Line 5 checks for a match between the current text character and the current pattern character. If the match occurs, pattern index is incremented. If the match fails, we reset the pattern back to its beginning (line 4). In both cases we move to the next position in the text. At every iteration of the loop we check if there is more text to process (line 11) and return -1 if not. Line 13 checks to see if every character in the pattern has been processed. If so, a match has been found and we return its starting index.

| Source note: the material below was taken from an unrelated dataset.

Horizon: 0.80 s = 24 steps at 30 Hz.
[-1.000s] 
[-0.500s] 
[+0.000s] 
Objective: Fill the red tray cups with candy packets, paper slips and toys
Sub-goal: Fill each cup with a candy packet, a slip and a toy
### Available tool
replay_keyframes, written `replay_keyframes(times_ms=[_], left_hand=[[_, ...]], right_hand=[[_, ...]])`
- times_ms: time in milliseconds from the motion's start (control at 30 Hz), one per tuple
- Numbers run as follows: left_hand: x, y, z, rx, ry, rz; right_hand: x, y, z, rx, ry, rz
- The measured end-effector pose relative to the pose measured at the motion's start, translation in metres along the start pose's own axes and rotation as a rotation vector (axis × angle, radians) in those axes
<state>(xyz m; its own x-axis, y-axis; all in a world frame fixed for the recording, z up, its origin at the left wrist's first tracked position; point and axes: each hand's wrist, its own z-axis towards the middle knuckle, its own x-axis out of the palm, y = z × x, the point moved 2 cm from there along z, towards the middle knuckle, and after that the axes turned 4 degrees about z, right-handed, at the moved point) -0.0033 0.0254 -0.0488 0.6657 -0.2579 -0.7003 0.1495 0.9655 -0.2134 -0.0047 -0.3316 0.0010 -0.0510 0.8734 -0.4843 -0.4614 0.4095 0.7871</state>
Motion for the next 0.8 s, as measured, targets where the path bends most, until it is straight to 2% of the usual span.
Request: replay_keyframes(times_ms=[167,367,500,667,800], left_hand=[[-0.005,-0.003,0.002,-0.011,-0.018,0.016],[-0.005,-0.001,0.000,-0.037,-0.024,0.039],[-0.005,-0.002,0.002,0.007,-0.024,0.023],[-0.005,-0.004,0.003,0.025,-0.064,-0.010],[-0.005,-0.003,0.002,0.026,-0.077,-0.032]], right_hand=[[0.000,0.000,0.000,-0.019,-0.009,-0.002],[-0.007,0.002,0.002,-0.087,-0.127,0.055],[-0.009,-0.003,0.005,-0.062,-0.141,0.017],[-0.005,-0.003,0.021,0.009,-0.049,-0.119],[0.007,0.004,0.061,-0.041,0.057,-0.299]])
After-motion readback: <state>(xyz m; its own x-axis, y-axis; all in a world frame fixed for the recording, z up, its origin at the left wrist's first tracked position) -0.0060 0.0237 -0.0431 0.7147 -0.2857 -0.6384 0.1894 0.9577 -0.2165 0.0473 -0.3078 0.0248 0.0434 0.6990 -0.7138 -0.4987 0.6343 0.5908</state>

If we assume that the length of the text is \(n\) characters and the length of the pattern is \(m\) characters, then it is easy to see that the complexity of this approach is \(O(nm)\). For each of the \(n\) characters we may have to compare against almost all \(m\) of the pattern characters. This is not so bad if the size of \(n\) and \(m\) are small. However, if we are considering thousands (or perhaps millions) of characters in our text in addition a large pattern, it will be necessary to look for a better approach.
8.6.3. 使用图:有限状态自动机¶
8.6.3. Using Graphs: Finite State Automata
如果我们愿意对模式进行一些预处理,可以创建一个 \(O(n)\) 的模式匹配器。一种方法是构建一种称为 确定性有限自动机(DFA)的结构,它将模式表示为一个图。DFA 图 的每个顶点是一个状态,跟踪到目前为止已经看到的模式的部分。图的每条边表示在处理文本字符后发生的转移。
图 2
展示了一个用于示例模式(ACATA)的 DFA。第一个顶点(状态 0)被称为 起始状态(或 初始状态),表示到目前为止我们还没有看到任何匹配的模式字符。显然,在处理第一个文本字符之前,这就是情况。

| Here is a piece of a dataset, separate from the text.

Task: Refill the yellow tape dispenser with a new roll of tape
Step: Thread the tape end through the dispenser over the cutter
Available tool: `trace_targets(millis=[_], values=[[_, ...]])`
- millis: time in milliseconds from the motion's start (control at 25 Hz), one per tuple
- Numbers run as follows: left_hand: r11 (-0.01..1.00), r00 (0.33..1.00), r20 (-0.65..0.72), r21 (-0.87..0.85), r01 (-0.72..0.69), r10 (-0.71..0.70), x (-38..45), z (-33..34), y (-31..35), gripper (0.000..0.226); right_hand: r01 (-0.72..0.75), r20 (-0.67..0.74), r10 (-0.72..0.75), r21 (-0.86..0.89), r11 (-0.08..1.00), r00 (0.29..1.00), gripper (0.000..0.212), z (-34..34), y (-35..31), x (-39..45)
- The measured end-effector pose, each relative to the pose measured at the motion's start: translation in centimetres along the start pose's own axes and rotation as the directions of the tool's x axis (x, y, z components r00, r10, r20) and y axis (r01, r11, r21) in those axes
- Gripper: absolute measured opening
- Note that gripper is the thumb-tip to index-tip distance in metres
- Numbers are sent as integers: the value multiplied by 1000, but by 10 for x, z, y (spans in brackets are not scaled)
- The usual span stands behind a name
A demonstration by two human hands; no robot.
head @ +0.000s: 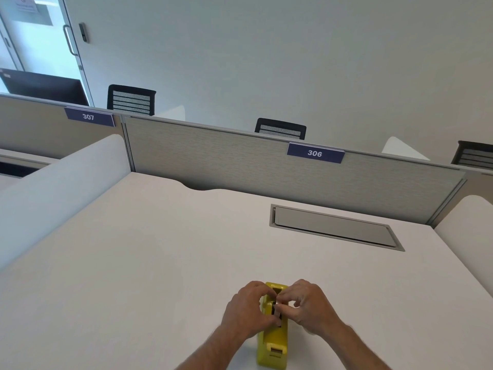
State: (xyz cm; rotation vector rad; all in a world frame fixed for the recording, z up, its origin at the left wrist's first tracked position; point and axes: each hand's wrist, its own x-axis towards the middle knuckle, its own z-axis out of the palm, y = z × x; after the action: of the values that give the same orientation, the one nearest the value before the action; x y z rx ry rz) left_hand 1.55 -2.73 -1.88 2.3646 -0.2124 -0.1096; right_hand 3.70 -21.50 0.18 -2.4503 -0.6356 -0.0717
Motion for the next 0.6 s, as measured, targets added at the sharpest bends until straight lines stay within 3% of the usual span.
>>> trace_targets(millis=[600], values=[[1000,1000,0,-7,-13,13,-4,-6,3,59,-40,-34,44,118,992,998,16,2,-3,-3]])
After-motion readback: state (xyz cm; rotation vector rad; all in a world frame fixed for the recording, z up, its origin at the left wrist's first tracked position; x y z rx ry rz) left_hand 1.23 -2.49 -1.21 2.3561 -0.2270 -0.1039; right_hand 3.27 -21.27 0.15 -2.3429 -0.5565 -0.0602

DFA 的工作原理非常简单。我们跟踪当前状态,开始时将其设置为 0。我们读取文本中的下一个字符。根据字符的不同,我们沿着适当的转移到达下一个状态,这个状态成为新的当前状态。根据定义,每个状态对字母表中的每个字符只有一个且唯一的转移。这意味着对于我们的 DNA 字母表,每个状态有四个可能的转移到下一个状态。注意,在图中,我们标记了一些边(转移),用多个字母表符号表示对同一状态的多个转移。
我们继续沿着转移路径前进,直到发生终止事件。如果我们进入状态 5,称为 最终状态(图中的两个同心圆表示 DFA 图中的最终状态),我们可以停止并报告成功。DFA 图发现了模式的出现。你可能会注意到,从最终状态没有转移出去,这意味着我们必须在那一点停止。模式的位置可以通过当前字符的位置和模式的大小来计算。另一方面,如果我们用尽了文本字符,而当前状态在 DFA 中的其他位置,称为 非最终状态,我们知道模式没有出现。
图 3
显示了示例 DFA 在处理文本字符串 ACGACACATA 查找子字符串 ACATA 时的逐步跟踪。DFA 计算出的下一个状态总是成为后续步骤中的当前状态。由于每个当前状态–当前字符组合只有一个且唯一的下一个状态,因此在 DFA 图中的处理过程容易跟踪。
由于文本中的每个字符仅作为 DFA 图的输入使用一次,因此这种方法的复杂度为 \(O(n)\)。然而,我们需要考虑构建 DFA 的预处理步骤。存在许多著名的算法可以从模式生成 DFA 图。不幸的是,这些算法都相当复杂,主要是因为每个状态(顶点)必须有一个转移(边),考虑到每个字母表符号。问题在于是否可能有类似的模式匹配器,它采用更简化的边集。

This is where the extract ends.